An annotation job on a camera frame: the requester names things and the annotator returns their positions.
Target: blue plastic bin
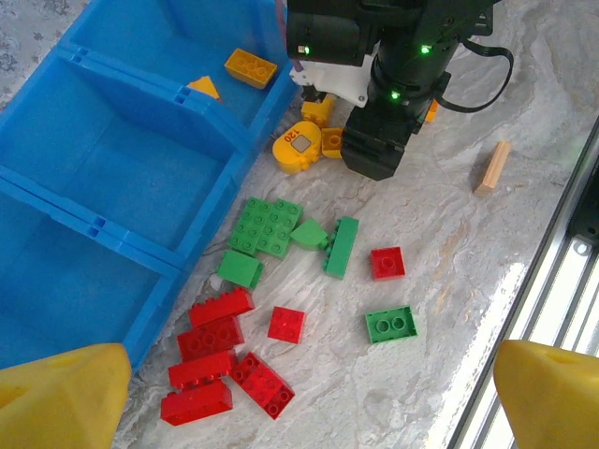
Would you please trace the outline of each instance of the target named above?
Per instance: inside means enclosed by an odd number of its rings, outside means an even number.
[[[224,68],[279,66],[265,90]],[[137,370],[297,87],[272,0],[95,0],[0,116],[0,368]],[[211,76],[223,103],[185,87]]]
[[[1,193],[0,369],[99,342],[137,370],[183,283]]]

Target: wooden block
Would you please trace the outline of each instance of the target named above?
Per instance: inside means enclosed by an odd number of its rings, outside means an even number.
[[[497,147],[495,147],[495,151],[493,153],[493,157],[490,160],[489,167],[487,168],[487,173],[485,173],[483,181],[476,188],[475,195],[485,196],[490,194],[495,189],[497,181],[504,170],[505,161],[507,160],[507,155],[509,154],[511,148],[511,144],[503,140],[497,144]]]

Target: green plate brick
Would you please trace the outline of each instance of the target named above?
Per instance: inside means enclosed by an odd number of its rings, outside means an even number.
[[[366,313],[366,327],[371,343],[418,335],[410,306]]]
[[[329,245],[329,234],[314,218],[309,218],[291,233],[291,239],[308,251],[324,250]]]
[[[269,220],[262,229],[257,249],[284,259],[291,243],[291,232],[303,213],[303,207],[278,199],[270,210]]]
[[[233,235],[228,241],[229,246],[242,253],[254,255],[271,210],[272,204],[266,201],[254,197],[248,199]]]
[[[216,274],[241,287],[254,290],[262,276],[264,264],[252,256],[226,250]]]
[[[325,272],[329,276],[339,279],[345,276],[349,257],[354,249],[358,225],[359,221],[352,217],[342,217],[337,221],[337,228],[330,236],[328,257],[324,265]]]

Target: marble surface
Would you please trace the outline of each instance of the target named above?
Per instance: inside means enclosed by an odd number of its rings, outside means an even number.
[[[0,101],[10,100],[84,4],[75,0],[0,0]],[[599,6],[595,0],[505,0],[495,34],[483,39],[516,55],[514,78],[492,108],[474,115],[440,111],[413,137],[395,178],[374,182],[340,161],[280,173],[265,150],[218,235],[184,287],[130,398],[115,448],[408,448],[444,447],[522,283],[599,108]],[[503,80],[506,62],[459,51],[446,96],[483,103]],[[299,116],[299,102],[278,133]],[[349,108],[338,105],[342,124]],[[472,195],[499,139],[512,142],[501,185]],[[232,412],[171,427],[159,419],[178,363],[176,335],[185,311],[228,288],[213,274],[248,196],[299,202],[330,230],[360,219],[343,281],[324,275],[323,254],[294,247],[266,264],[241,318],[242,353],[262,356],[295,389],[277,421],[232,385]],[[368,254],[401,245],[407,276],[374,283]],[[418,337],[370,345],[363,315],[412,306]],[[275,305],[308,312],[304,341],[266,337]]]
● ● ● ● ● ● ●
Problem:
Copy all of the listing word for word, minus the images.

Response for this exercise:
An annotation job on a camera frame: the requester names things and the annotator returns their positions.
Target: blue plastic bin
Would you please trace the outline of each instance of the target named above?
Per instance: inside means enclosed by an odd number of its rings, outside means an even number.
[[[224,68],[279,66],[265,90]],[[137,370],[297,87],[272,0],[95,0],[0,116],[0,368]],[[211,76],[223,103],[185,87]]]
[[[1,193],[0,369],[99,342],[137,370],[183,283]]]

Target: wooden block
Would you please trace the outline of each instance of the target named above?
Per instance: inside means enclosed by an odd number of its rings, outside means an even number.
[[[497,147],[495,147],[495,151],[493,153],[493,157],[490,160],[489,167],[487,168],[487,173],[485,173],[483,181],[476,188],[475,195],[485,196],[490,194],[495,189],[497,181],[504,170],[505,161],[507,160],[507,155],[509,154],[511,148],[511,144],[503,140],[497,144]]]

Target: green plate brick
Would you please trace the outline of each instance of the target named above?
Per instance: inside means enclosed by an odd number of its rings, outside means an even number.
[[[366,313],[366,327],[371,343],[418,335],[410,306]]]
[[[329,245],[329,234],[314,218],[309,218],[291,233],[291,239],[308,251],[324,250]]]
[[[269,220],[262,229],[257,249],[284,259],[291,243],[291,232],[303,213],[303,207],[278,199],[270,210]]]
[[[233,235],[228,241],[229,246],[242,253],[254,255],[271,210],[272,204],[266,201],[254,197],[248,199]]]
[[[216,274],[241,287],[254,290],[262,276],[264,264],[252,256],[226,250]]]
[[[325,272],[329,276],[339,279],[345,276],[349,257],[354,249],[358,225],[359,221],[352,217],[342,217],[337,221],[337,228],[330,236],[328,257],[324,265]]]

Target: marble surface
Would you please trace the outline of each instance of the target named above?
Per instance: inside means enclosed by an odd number of its rings, outside means an even number.
[[[0,101],[10,100],[84,4],[75,0],[0,0]],[[599,6],[595,0],[505,0],[495,34],[483,39],[516,55],[514,78],[492,108],[474,115],[440,111],[413,137],[395,178],[374,182],[340,161],[280,173],[265,150],[218,235],[184,287],[130,398],[115,448],[408,448],[444,447],[522,283],[599,108]],[[503,80],[506,62],[459,51],[446,96],[483,103]],[[299,116],[299,102],[278,133]],[[349,108],[338,105],[342,124]],[[472,195],[499,139],[512,142],[501,185]],[[232,412],[171,427],[159,419],[178,363],[176,335],[185,311],[228,288],[213,274],[248,196],[299,202],[330,230],[360,219],[343,281],[324,275],[323,254],[294,247],[266,264],[241,318],[242,353],[262,356],[295,389],[277,421],[232,385]],[[368,254],[401,245],[407,276],[374,283]],[[418,337],[370,345],[363,315],[412,306]],[[275,305],[308,312],[304,341],[266,337]]]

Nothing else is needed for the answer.